What, if anything, is exciting about being a newspaper editor?

Well, let me tell you. In the last issue of U.S. 1, the Summer Fiction issue, I deleted the last sentence — the very last sentence — of a 1,500 word short story and I think I made the story better in the process. The writer (whose identity I will withhold here, but who I may well point out at our Summer Fiction reception this Thursday, August 8, from 5 to 7 at Barnes & Noble) had shown the denouement of her story perfectly well; the last sentence only told the readers what they already knew.

In that same issue, I asked the writer of another short story to change his narrator from the first person to third person. The central character in the story died in the end, and as a reader I was distracted to discover that the character I had grown somewhat close to had actually been speaking all the time from the grave. The change, and explaining it to the writer, got me thinking about narrative point of view and distance — the stuff of my college English studies.

Being editor of U.S. 1 doesn’t get much more exciting than that.

I got thinking about the excitement of my job after reading a brash, tell-all book written by a former editor of the Trentonian, the publication that — along with the Times of Trenton — gives our capital city the honor of being one of the very few remaining two-newspaper towns in America.

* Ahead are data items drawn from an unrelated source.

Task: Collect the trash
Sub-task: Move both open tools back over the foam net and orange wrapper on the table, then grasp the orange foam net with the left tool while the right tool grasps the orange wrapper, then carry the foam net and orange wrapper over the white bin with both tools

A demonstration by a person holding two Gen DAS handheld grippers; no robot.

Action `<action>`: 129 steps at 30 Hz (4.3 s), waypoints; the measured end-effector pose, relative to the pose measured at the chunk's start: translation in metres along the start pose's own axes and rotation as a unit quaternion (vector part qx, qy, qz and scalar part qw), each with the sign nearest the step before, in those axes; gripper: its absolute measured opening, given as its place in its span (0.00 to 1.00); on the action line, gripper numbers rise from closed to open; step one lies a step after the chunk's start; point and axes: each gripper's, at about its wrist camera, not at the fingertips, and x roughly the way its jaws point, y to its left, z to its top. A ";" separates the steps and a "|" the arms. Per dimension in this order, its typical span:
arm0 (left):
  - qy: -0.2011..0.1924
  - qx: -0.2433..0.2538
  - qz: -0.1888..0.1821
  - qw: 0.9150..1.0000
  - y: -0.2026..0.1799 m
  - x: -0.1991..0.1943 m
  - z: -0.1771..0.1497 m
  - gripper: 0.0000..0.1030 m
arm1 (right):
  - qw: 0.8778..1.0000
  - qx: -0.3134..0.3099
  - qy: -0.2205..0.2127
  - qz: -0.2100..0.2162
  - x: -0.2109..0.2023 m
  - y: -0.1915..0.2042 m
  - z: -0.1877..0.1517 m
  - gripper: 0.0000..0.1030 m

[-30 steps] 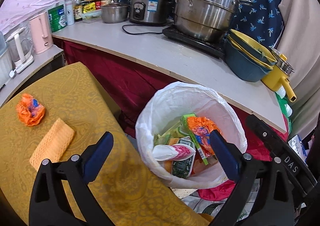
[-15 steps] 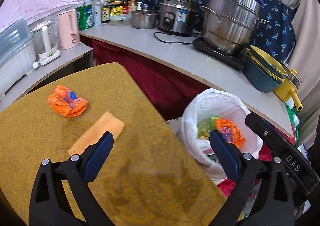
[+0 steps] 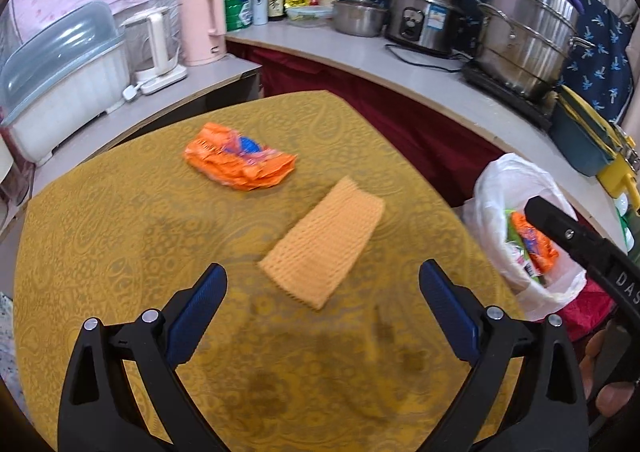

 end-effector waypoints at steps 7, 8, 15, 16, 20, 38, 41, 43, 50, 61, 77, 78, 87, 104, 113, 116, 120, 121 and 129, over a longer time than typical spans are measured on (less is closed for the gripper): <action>0.021 -0.020 0.007 1.000 0.029 0.030 -0.006 0.90 | 1.000 -0.006 0.022 0.009 0.034 0.016 -0.005 0.53; 0.025 -0.022 0.007 0.999 0.032 0.036 -0.006 0.90 | 1.000 -0.007 0.024 0.009 0.038 0.018 -0.005 0.53; 0.044 -0.020 0.007 0.999 0.039 0.074 -0.003 0.89 | 0.999 -0.009 0.040 0.010 0.074 0.023 -0.001 0.53; 0.047 -0.020 0.006 0.999 0.040 0.078 -0.002 0.89 | 0.999 -0.009 0.042 0.010 0.078 0.024 -0.001 0.53; 0.070 -0.016 -0.009 0.997 0.042 0.098 -0.001 0.70 | 0.999 -0.011 0.050 0.011 0.096 0.028 0.000 0.53; 0.044 -0.066 -0.009 0.997 0.115 0.031 -0.011 0.11 | 0.994 -0.058 0.071 0.057 0.138 0.102 -0.002 0.53; 0.040 -0.090 -0.001 0.995 0.143 0.014 -0.015 0.11 | 0.993 -0.067 0.077 0.065 0.147 0.119 -0.004 0.53; 0.036 -0.097 0.004 0.995 0.155 0.004 -0.017 0.11 | 0.992 -0.070 0.080 0.073 0.153 0.130 -0.004 0.53; 0.016 -0.125 0.056 0.990 0.203 -0.028 -0.020 0.11 | 0.988 -0.073 0.095 0.099 0.184 0.163 0.000 0.53; -0.004 -0.158 0.085 0.984 0.246 0.020 0.015 0.11 | 0.986 -0.064 0.134 0.075 0.246 0.186 -0.012 0.53; 0.022 -0.147 0.052 0.988 0.218 0.065 0.017 0.11 | 0.984 -0.089 0.138 0.068 0.228 0.191 -0.036 0.05; 0.020 -0.146 0.050 0.988 0.214 0.060 0.016 0.11 | 0.984 -0.089 0.136 0.069 0.224 0.191 -0.036 0.04; -0.002 -0.118 0.031 0.993 0.151 0.012 0.017 0.10 | 0.991 -0.069 0.095 0.062 0.141 0.152 -0.021 0.04; -0.035 -0.020 -0.046 0.998 -0.036 -0.044 0.025 0.11 | 1.000 -0.006 -0.001 0.002 -0.016 0.006 0.013 0.04; -0.034 0.035 -0.082 0.995 -0.124 -0.048 0.020 0.10 | 0.998 0.032 -0.036 -0.042 -0.075 -0.074 0.015 0.04; -0.033 0.050 -0.092 0.994 -0.148 -0.047 0.018 0.11 | 0.996 0.046 -0.043 -0.056 -0.088 -0.100 0.015 0.04; -0.029 0.070 -0.099 0.992 -0.177 -0.041 0.017 0.11 | 0.994 0.065 -0.050 -0.073 -0.099 -0.131 0.015 0.04; -0.028 0.074 -0.102 0.992 -0.184 -0.039 0.017 0.11 | 0.993 0.068 -0.051 -0.076 -0.100 -0.137 0.015 0.04; -0.008 0.094 -0.113 0.989 -0.224 -0.013 0.016 0.11 | 0.990 0.090 -0.045 -0.096 -0.097 -0.176 0.009 0.04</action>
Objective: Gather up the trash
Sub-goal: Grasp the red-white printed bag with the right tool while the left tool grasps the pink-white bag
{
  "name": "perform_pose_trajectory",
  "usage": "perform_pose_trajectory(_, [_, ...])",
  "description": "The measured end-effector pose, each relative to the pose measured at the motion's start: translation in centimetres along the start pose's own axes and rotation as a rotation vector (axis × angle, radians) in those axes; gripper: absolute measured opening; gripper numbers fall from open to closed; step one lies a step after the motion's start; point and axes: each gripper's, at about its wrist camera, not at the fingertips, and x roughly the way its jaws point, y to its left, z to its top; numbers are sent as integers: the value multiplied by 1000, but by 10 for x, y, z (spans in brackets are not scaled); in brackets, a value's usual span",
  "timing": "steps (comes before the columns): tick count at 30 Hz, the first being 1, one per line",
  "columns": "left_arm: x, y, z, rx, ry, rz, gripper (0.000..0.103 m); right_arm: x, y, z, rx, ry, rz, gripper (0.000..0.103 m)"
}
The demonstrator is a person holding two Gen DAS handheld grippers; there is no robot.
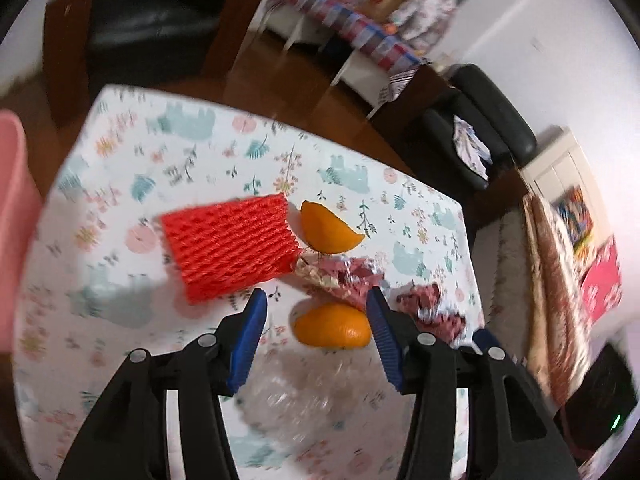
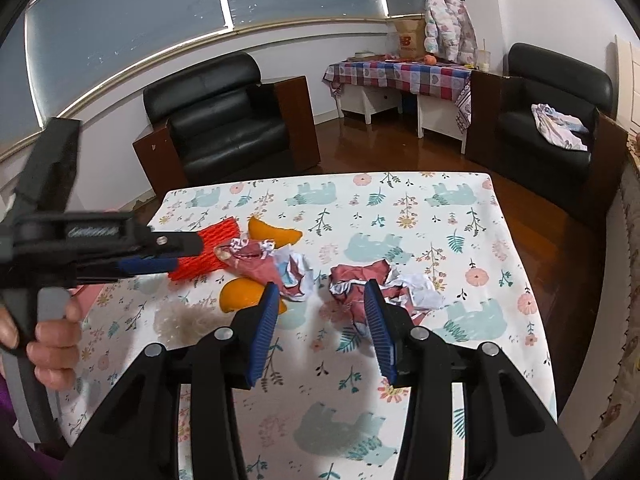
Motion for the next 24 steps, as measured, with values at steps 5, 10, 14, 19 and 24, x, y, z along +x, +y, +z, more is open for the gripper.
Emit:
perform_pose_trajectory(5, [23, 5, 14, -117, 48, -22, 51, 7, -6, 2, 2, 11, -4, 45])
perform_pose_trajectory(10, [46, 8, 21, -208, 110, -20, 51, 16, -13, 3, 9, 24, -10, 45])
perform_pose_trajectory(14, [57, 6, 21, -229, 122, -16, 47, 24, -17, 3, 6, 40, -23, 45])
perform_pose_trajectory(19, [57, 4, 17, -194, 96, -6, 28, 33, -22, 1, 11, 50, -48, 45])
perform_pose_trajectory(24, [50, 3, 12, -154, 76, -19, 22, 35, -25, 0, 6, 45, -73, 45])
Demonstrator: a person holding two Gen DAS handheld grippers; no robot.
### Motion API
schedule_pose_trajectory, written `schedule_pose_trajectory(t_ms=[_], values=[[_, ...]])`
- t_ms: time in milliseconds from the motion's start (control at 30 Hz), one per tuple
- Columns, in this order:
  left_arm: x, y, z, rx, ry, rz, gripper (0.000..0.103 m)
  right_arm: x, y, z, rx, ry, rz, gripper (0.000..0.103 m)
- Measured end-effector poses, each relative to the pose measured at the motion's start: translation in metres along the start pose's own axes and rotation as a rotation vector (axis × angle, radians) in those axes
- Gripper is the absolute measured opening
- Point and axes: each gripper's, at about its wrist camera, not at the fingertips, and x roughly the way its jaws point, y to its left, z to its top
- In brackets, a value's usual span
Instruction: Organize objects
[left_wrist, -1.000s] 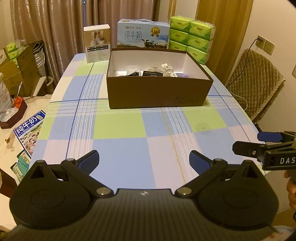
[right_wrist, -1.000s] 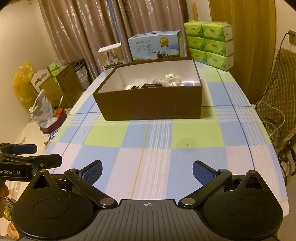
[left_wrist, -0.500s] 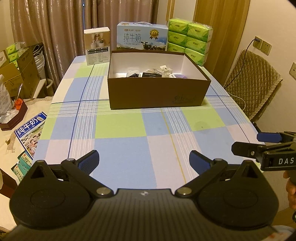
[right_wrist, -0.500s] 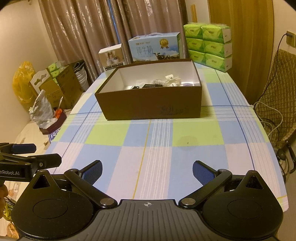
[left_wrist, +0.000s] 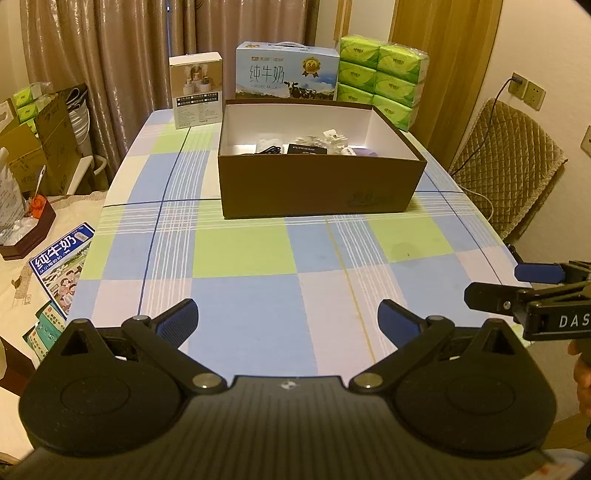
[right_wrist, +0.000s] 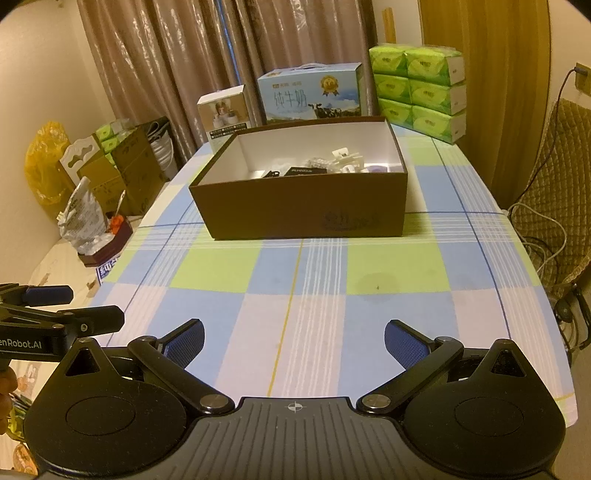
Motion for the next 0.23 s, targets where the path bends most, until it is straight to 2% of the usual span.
schedule_pose_trajectory(t_ms=[233], values=[[0.0043, 0.0003, 0.0044, 0.006, -0.004, 0.002, 0.102, 0.0035, -0.0014, 0.0038, -0.006, 0.003, 0.000, 0.101]])
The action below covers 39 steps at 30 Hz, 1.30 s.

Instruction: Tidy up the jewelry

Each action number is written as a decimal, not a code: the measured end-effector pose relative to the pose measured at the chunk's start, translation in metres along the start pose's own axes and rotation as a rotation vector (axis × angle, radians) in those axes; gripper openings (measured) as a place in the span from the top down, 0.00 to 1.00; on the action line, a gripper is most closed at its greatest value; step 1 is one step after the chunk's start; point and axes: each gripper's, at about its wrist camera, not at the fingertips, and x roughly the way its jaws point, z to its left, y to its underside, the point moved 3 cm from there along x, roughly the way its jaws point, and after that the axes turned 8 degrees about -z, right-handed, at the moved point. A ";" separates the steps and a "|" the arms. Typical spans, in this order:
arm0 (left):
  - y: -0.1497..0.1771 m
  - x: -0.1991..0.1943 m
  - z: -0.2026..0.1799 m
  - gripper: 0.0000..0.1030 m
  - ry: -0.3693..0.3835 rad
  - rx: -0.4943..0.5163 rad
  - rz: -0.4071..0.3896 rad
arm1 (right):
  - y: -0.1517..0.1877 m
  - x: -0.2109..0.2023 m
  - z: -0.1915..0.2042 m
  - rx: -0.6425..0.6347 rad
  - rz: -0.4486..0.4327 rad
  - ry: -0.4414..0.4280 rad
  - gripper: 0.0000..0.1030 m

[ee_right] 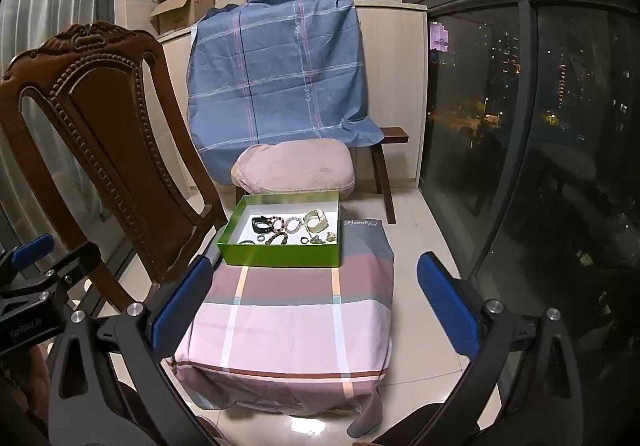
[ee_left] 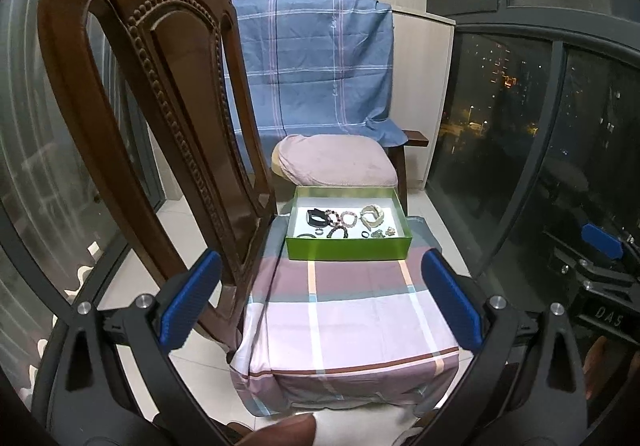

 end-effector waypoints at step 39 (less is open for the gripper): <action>-0.002 -0.007 -0.008 0.04 0.010 0.016 0.010 | -0.004 -0.006 0.001 0.000 -0.011 -0.006 0.03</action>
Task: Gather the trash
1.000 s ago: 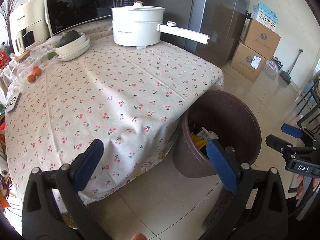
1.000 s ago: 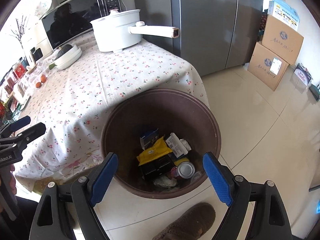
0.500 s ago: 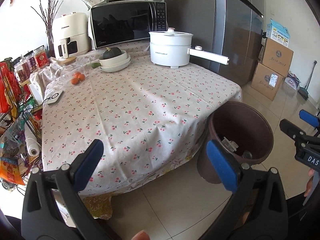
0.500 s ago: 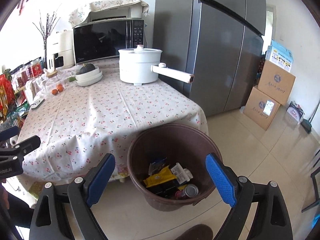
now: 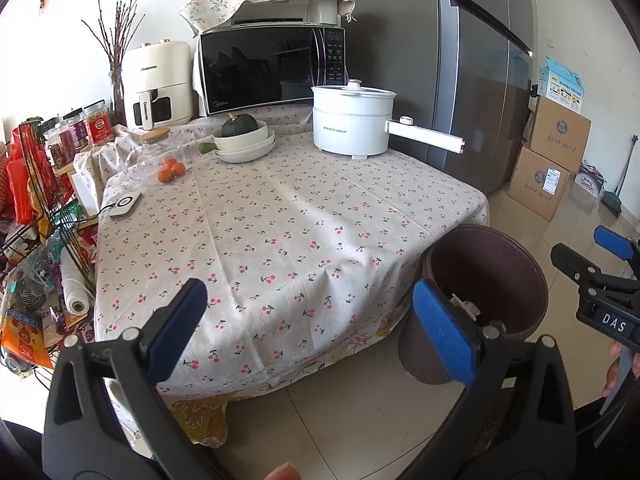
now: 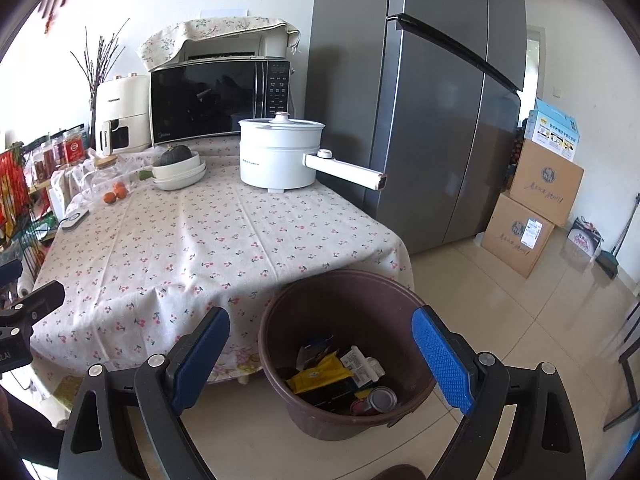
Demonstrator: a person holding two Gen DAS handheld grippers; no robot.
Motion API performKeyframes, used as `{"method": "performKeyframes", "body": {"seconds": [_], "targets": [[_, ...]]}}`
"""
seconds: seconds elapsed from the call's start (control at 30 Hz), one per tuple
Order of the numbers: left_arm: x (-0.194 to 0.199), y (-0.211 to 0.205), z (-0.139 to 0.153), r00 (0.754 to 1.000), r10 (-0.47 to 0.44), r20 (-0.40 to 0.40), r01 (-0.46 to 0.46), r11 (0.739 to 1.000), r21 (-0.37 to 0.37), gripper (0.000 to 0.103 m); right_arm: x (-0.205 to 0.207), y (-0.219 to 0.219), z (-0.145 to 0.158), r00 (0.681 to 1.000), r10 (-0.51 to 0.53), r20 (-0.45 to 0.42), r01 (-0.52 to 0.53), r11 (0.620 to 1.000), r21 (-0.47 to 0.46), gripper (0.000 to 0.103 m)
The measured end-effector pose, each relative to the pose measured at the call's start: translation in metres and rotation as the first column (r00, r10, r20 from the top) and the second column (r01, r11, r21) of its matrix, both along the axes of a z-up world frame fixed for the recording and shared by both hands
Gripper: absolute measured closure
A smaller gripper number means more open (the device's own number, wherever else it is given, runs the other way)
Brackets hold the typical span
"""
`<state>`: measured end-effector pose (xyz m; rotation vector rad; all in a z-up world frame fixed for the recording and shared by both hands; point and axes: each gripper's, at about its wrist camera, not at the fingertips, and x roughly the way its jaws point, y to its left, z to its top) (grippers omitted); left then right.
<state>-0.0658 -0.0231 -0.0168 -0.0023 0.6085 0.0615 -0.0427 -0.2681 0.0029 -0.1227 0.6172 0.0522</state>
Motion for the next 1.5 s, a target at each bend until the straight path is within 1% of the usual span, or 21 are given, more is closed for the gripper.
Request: {"method": "performKeyframes", "body": {"seconds": [0.23, 0.5, 1.13, 1.5], "targets": [[-0.0004, -0.0019, 0.0009, 1.0, 0.005, 0.004, -0.005, 1.0, -0.01, 0.001, -0.0001, 0.0006, -0.0014, 1.0, 0.005, 0.0, -0.005, 1.0, -0.003, 0.009], [0.0002, -0.0055, -0.0013, 1.0, -0.006, -0.016, 0.006, 1.0, -0.013, 0.001, 0.0005, 0.0005, -0.0023, 1.0, 0.005, -0.004, -0.005, 1.0, -0.005, 0.009], [-0.0006, -0.0056, 0.0004, 1.0, -0.002, -0.015, 0.001, 1.0, -0.025, 0.001, -0.0001, 0.0005, -0.0058, 1.0, 0.012, -0.005, -0.012, 1.0, -0.009, 0.009], [-0.0023, -0.0085, 0.0033, 1.0, 0.004, -0.004, -0.004, 1.0, -0.016, 0.001, 0.0005, 0.0008, -0.0062, 1.0, 0.014, -0.006, -0.014, 1.0, -0.009, 0.009]]}}
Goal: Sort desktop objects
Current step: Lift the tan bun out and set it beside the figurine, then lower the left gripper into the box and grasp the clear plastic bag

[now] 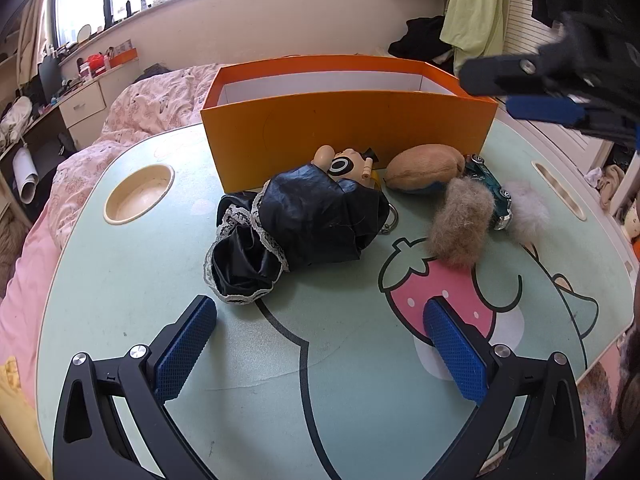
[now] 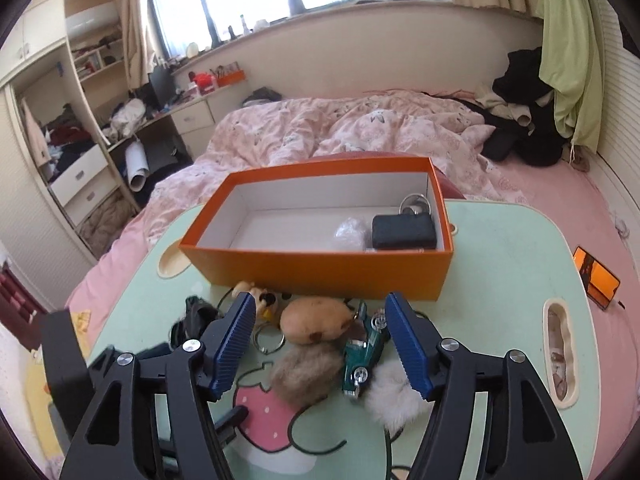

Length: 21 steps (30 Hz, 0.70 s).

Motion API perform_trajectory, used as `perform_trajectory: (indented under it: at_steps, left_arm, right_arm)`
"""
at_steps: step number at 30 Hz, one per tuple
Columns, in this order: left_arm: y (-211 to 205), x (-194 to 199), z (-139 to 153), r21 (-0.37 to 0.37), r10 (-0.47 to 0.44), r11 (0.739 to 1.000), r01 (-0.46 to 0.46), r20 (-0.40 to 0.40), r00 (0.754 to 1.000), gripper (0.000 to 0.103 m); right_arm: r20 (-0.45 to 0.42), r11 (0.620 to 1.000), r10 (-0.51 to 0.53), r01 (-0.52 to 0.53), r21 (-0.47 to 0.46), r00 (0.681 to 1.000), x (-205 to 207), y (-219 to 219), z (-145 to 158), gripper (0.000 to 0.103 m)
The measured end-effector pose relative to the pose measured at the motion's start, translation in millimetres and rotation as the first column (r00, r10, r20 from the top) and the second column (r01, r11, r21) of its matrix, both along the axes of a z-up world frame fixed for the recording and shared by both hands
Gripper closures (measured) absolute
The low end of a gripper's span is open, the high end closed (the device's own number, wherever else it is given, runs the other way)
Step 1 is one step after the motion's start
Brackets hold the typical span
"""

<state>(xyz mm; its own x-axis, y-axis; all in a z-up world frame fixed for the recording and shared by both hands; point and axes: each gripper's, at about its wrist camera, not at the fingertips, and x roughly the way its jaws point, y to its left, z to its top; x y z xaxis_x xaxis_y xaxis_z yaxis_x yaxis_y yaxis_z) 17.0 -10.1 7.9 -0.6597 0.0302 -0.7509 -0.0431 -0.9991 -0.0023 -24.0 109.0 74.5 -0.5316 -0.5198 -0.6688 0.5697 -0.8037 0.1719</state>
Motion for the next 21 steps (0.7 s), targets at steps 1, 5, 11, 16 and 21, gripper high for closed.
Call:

One of U.S. 1’s freelancers passed the book along to me about the same time I was mired in selecting and editing the submissions to that Summer Fiction issue. The title alone was enough to add it to my reading list: "Tabloid from Hell — The Rise and Fall of a Beloved Newspaper." The author (who published the book through an outfit called iUniverse Inc. in Lincoln, Nebraska) is Mike Raffaele, who served as editor of the Trentonian in two terms during the late 1990s and in the fall of 2001. For Raffaele, the excitement of the editor’s job apparently never included line editing stories or pondering matters of distance and point of view in narrative technique. For this editor, the excitement was in selling newspapers:

"Sex and the Trentonian go hand in hand. Mention the Trentonian, people immediately mention the page 6 girl. The Trentonian is the only paper in the country to feature models. It had a cult following. The readers loved the girls. Readers don’t want to admit it, but sex sells. . .

"For me this `discovery’ came in May, 1997, when the Trentonian led with `TEACH, TEEN HAD SEX IN SCHOOL.’ . . With soaring sales, we plowed on. There was a reader demand. I’m a whore when it comes to readers. Their wish is my demand."

That’s the mantra of "Tabloid From Hell." Don’t bore readers with stories they don’t care about. Don’t try to enlighten readers. Instead give readers what they want. And remember that the lowest and most common denominator of all is sex. Violence is just one notch above that.

If you want some insight into the editorial direction of the Trentonian, you can simply skim through Raffaele’s afterward, in which he lists his winning (as measured in newsstand sales) and losing front page headlines.

Among the winners: SEX IN THE MORTUARY. SEX KITTENS IN THE CLASSROOM (illustrated using a Trentonian reporter posing as a high school girl in a tight blouse and short dress, photographed from the neck down). MOM TURNS TRICKS AS TOTS BURN. MINISTER WANTED ME TO DRESS LIKE HOOKER. MICE DROPPINGS IN SAM’S CLUB EASTER CANDY (a special favor, according to the editor, for a business establishment that chose not to advertise in the Trentonian.) JAILHOUSE SEX KITTEN (a story about a 17-year-old girl, purported to be very attractive despite the fact that no one had a photo of her. Two years later she was photographed in a courtroom appearance — "she wasn’t that hot," laments Raffaele.)

Tough decisions in the newsroom make for exciting moments. Raffaele recalls the dilemma of one particularly busy news day: "What do you lead with: A sexy coed who dies of encephalitis during a trip to Tanzania or an arm with the name `Steve’ on it being found in a dumpster?" The solution: Run both on successive days: COED KILLED BY MOSQUITO and COPS SEEK REST OF `STEVE.’

Raffaele also rattles off some of the losing covers (many describing stories ordered by publisher David Bonfield, who — according to the editor — tried to make the Trentonian relevant to important people, not just regular Joes, and thereby contributed to the "fall of the beloved newspaper"). One loser: SAVE OUR KIDS. Raffaele’s analysis: "An education story about the floundering Trenton schools. Bonfield wanted to make education an issue. Issue stories in Trenton suck."

I could share more of the losers, but having read Raffaele’s book, I know better than to bore you. Instead I will draw on my new editorial insights and concoct a page one headline for this column. Let me tell you, this editing business can be pretty exciting.